Narrative is about how we make meaning of the world. It’s made up of ideas and beliefs that are shortcuts for how we make sense of the world around us. Narratives are often deeply entrenched and can be entirely unconscious. Shifting narratives for advocacy then is about generating and amplifying new ideas and beliefs to build the public will for certain outcomes.
The Building Blocks of Narrative
Ultimately, narrative is built from the ingredients of a frame and messages, and it is best told through a story. In an advocacy context, the frame is what we’re including in the picture of the story we want to tell, and the messages are the words and phrases we choose that will connect with our audiences to move them toward our goal. Narrative, then, is the bigger picture context of how we understand all the pieces.
The relationship between narrative and stories is critical. As Narrative Initiative describes it, “what tiles are to mosaics, stories are to narratives.” So, too, frames and messages are tiles in the mosaics — the building blocks of narrative.
As advocates, we have a tendency to lean into facts and data to argue our points. But if our goal is persuasion, carefully chosen messages woven together to tell the stories behind the data will be more effective.
Narrative change is big, complex work, and no organization or leader can do it alone.
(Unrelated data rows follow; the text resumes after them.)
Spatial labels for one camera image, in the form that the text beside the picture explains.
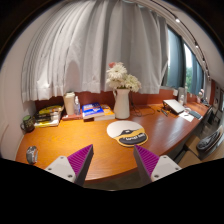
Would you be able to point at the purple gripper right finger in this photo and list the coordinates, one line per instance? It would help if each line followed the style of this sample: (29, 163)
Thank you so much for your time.
(152, 167)

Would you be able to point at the clear sanitizer bottle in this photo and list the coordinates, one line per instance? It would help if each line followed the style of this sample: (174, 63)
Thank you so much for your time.
(77, 106)

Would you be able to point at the white cylindrical container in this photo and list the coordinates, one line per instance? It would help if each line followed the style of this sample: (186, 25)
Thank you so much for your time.
(69, 102)

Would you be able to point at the silver laptop on stand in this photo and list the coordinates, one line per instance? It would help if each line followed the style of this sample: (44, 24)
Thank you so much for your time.
(174, 105)

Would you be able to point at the round printed mouse pad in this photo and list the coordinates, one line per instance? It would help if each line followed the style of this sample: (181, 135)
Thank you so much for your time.
(127, 133)

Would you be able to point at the dark grey curtain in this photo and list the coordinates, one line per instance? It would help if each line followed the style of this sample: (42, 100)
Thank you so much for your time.
(174, 74)

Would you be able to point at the white ceramic pitcher vase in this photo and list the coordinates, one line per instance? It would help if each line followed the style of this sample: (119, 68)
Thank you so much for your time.
(121, 107)

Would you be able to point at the white flower bouquet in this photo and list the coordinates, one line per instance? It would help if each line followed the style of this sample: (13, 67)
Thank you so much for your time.
(119, 78)

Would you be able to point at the white sheer curtain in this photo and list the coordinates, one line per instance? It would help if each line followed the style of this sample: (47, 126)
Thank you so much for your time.
(72, 49)

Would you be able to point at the dark green mug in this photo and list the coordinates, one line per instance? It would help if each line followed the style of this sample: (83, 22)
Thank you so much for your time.
(27, 124)

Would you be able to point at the black office chair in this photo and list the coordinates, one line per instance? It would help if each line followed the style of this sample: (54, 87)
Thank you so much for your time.
(206, 145)

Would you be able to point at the white paper sheet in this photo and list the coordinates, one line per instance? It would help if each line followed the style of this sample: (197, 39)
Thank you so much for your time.
(186, 116)

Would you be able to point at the stack of yellow books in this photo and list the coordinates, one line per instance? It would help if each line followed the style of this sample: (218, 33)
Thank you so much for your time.
(49, 116)

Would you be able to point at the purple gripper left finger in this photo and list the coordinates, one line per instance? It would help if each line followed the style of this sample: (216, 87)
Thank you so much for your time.
(73, 168)

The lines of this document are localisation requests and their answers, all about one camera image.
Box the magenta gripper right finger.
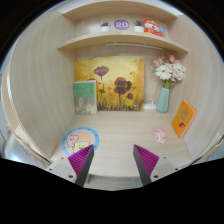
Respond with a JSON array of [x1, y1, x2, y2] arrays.
[[133, 143, 181, 186]]

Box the teal ribbed vase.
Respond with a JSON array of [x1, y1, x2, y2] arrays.
[[156, 88, 169, 114]]

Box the white light bar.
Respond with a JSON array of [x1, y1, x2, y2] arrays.
[[105, 43, 163, 51]]

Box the orange leaf book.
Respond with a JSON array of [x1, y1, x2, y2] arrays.
[[171, 100, 197, 138]]

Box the wooden shelf board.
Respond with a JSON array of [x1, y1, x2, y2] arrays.
[[57, 31, 189, 53]]

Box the small potted plant left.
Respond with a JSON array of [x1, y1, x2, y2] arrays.
[[100, 22, 110, 32]]

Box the small potted plant right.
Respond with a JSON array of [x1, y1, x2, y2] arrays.
[[133, 20, 144, 32]]

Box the purple round number sign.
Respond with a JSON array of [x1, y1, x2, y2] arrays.
[[114, 19, 130, 30]]

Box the pink white flower bouquet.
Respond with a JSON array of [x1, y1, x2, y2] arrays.
[[153, 55, 186, 89]]

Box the pink computer mouse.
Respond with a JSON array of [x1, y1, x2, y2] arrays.
[[154, 127, 167, 144]]

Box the yellow poppy painting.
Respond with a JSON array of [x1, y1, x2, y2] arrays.
[[75, 56, 144, 111]]

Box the small potted plant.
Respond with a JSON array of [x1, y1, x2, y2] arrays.
[[133, 20, 144, 32], [100, 22, 110, 32]]

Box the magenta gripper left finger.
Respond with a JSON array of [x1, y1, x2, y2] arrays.
[[46, 144, 95, 187]]

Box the white power strip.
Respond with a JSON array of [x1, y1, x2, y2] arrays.
[[143, 99, 156, 110]]

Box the green book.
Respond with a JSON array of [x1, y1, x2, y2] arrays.
[[73, 80, 97, 115]]

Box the round cartoon mouse pad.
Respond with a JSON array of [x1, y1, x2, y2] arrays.
[[62, 127, 99, 156]]
We know we can’t change the conversation in a day, but we can begin to change it over time together. Narrative provides a foundational framework for understanding both history and current events, and informs our basic concepts of identity, community, and belonging. By changing the ideas and assumptions people hold about our issues, we change the landscape of what’s possible for social change.
Dr. Tiffany Manuel of The CaseMade explains that “narratives become our cognitive auto pilot. We don’t process new information, we run it through the filter of our dominant narratives. When we run into a narrative in a way that operates counter to our cause, we have to either navigate around it, unseat, or shift it. Switching narratives is a way of disrupting those narrative filters, so that ideas can run on a new track.”
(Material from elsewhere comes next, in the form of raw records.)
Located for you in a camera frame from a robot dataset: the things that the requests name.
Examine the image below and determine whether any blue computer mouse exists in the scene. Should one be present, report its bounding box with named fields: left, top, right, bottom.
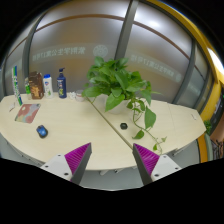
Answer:
left=36, top=125, right=48, bottom=138

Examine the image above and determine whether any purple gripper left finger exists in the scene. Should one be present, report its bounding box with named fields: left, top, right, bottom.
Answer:
left=40, top=142, right=93, bottom=185

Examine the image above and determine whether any dark blue pump bottle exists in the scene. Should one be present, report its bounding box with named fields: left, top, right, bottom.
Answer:
left=57, top=68, right=67, bottom=98

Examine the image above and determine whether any white shampoo bottle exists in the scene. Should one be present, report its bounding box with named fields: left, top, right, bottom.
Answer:
left=43, top=74, right=53, bottom=98

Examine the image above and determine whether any colourful mouse pad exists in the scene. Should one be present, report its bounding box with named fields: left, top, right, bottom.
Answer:
left=15, top=104, right=40, bottom=124

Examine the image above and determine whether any white plant pot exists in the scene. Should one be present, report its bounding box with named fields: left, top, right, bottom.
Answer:
left=104, top=95, right=130, bottom=114

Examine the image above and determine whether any green pothos plant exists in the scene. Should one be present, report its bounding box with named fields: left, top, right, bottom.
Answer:
left=82, top=56, right=166, bottom=153

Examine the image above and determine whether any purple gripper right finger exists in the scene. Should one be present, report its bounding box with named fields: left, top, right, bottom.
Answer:
left=132, top=143, right=183, bottom=186

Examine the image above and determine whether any green white toothpaste box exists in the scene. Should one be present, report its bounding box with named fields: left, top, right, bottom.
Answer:
left=12, top=66, right=23, bottom=106

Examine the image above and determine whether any small white cup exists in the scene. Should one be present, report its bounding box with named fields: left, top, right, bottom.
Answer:
left=75, top=90, right=85, bottom=102

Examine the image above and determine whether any small green bottle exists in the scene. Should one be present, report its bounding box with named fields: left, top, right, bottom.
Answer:
left=25, top=78, right=32, bottom=100

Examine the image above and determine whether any small black round object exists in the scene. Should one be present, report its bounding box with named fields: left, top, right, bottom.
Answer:
left=120, top=123, right=128, bottom=130

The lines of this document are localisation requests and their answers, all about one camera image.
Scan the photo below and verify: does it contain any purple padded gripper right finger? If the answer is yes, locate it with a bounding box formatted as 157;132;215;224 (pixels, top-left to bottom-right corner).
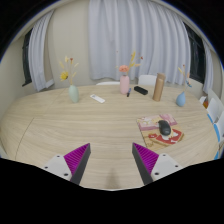
132;143;182;185

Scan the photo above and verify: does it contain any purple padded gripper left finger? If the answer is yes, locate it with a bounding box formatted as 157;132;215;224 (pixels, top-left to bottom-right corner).
43;143;91;185

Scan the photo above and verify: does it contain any black computer mouse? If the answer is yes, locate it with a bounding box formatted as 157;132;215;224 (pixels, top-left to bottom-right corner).
158;120;171;136

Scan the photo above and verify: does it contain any colourful illustrated mouse pad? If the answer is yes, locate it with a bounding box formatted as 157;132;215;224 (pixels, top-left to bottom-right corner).
137;114;184;150

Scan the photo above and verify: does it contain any blue vase with dried flowers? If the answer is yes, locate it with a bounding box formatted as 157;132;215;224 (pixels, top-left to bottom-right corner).
176;66;192;107

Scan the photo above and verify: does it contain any white remote control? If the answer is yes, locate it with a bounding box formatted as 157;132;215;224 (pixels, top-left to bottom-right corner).
90;94;105;103

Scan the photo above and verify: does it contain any black rectangular box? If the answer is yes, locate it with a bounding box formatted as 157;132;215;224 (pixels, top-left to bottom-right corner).
134;86;148;95

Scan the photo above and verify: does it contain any black pen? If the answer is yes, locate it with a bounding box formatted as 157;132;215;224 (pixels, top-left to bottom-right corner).
126;87;131;97

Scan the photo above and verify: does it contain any white chair back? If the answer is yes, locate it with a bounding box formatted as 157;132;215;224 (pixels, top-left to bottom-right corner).
138;75;156;86

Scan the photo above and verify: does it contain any pink vase with orange flowers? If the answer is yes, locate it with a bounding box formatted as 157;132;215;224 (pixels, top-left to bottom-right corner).
117;51;140;95

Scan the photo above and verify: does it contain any green vase with yellow flowers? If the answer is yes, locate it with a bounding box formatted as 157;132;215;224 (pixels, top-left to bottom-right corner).
59;56;79;103

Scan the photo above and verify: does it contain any dark window left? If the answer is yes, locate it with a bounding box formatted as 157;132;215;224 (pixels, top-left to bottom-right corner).
22;29;33;87

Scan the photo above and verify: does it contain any dark window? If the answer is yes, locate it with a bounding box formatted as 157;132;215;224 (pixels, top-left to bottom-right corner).
184;24;206;83
22;29;33;87

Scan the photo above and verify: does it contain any dark window right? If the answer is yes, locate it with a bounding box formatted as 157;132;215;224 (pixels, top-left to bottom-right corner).
184;24;206;83

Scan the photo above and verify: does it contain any right white curtain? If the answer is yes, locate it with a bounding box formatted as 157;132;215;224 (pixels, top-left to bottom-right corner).
88;0;191;85

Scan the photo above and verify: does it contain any white curtain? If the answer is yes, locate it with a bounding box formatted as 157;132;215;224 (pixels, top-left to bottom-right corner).
28;10;54;92
88;0;191;85

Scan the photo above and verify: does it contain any left white curtain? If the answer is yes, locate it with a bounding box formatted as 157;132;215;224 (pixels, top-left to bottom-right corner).
28;10;54;92

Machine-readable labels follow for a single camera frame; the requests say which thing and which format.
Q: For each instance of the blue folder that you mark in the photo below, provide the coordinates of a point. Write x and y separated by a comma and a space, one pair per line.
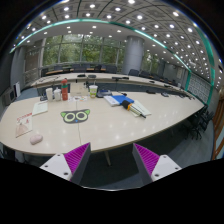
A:
121, 98

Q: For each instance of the pink computer mouse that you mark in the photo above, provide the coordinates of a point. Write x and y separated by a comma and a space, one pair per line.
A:
36, 139

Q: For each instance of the white notebook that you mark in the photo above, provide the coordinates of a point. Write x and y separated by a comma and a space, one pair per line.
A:
112, 102

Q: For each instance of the grey round pillar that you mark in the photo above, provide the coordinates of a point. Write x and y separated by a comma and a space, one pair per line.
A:
134, 51

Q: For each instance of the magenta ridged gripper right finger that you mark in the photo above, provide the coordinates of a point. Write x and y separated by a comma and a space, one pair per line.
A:
152, 166

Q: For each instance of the red and white booklet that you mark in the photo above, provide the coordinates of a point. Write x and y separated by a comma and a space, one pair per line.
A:
23, 124

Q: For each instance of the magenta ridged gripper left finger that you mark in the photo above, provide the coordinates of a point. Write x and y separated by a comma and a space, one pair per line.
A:
69, 166

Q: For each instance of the yellow black tool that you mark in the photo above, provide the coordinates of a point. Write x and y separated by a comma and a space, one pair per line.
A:
128, 106

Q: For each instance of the white cup left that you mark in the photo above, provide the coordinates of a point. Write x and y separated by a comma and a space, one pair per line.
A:
49, 94

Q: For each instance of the white paper cup green band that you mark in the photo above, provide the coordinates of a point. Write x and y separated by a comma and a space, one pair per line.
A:
93, 90

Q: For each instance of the white container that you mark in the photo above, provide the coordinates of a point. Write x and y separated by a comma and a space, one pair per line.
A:
57, 94

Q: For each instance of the white paper sheet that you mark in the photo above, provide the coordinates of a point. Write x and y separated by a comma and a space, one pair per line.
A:
40, 107

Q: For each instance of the black office chair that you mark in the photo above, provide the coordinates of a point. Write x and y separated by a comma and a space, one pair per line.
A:
200, 122

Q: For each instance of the red water bottle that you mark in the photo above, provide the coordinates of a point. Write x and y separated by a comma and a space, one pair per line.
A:
64, 89
Integrated Advocacy and Narrative Strategy
Narrative strategy is one piece of the puzzle in advocacy work, and in advocacy campaigns there are, of course, a wide range of factors that influence outcomes. Narrative strategy most certainly earns a seat as a critical part of any advocacy campaign, ideally integrated throughout various tactics, such as across organizing, digital, policy, and communications efforts.
Narrative alignment does not require ideological/strategic agreement. A successful broad narrative can hold and help advance a wide range of solutions toward increasingly safe, stable, and affordable housing for Californians.